Task item
Every line in the data below from the one containing "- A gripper" down to the one containing "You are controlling", both included, must be retyped exactly; no other line is to appear.

• • •

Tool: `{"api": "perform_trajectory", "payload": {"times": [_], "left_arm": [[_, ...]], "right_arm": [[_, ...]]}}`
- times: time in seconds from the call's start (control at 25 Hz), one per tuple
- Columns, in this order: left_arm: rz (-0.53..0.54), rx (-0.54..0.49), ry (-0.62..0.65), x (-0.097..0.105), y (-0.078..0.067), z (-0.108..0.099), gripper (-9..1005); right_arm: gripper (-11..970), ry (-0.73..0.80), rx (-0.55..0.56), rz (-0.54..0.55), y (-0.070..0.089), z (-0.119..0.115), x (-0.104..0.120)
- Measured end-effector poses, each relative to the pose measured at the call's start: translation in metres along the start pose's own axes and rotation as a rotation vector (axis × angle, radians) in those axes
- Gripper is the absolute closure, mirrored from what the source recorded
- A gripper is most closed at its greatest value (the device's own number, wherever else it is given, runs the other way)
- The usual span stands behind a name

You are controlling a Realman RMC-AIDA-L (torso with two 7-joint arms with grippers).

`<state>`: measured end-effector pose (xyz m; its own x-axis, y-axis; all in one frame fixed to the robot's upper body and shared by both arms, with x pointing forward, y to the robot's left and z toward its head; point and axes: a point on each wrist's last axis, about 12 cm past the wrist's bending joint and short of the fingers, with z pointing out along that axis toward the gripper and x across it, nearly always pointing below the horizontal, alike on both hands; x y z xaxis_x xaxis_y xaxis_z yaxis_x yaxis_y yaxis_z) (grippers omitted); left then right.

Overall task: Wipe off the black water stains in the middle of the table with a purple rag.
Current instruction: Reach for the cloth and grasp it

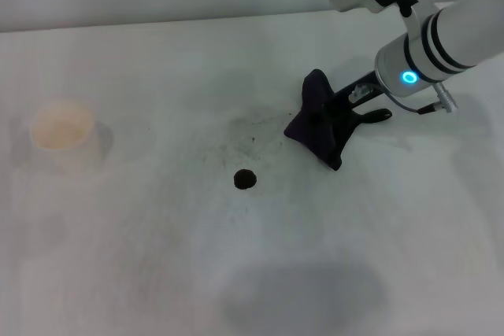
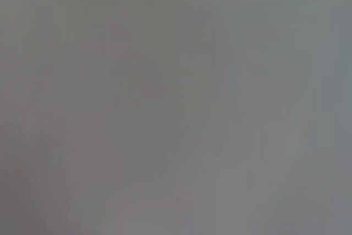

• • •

Reply to the exercise
- A gripper is most closed at its greatest value (the device's own number, wherever else it is given, runs the other way)
- The usual span stands behind a name

You are controlling a Realman RMC-AIDA-L (torso with two 7-joint arms with grippers).

This exercise has nothing more to it.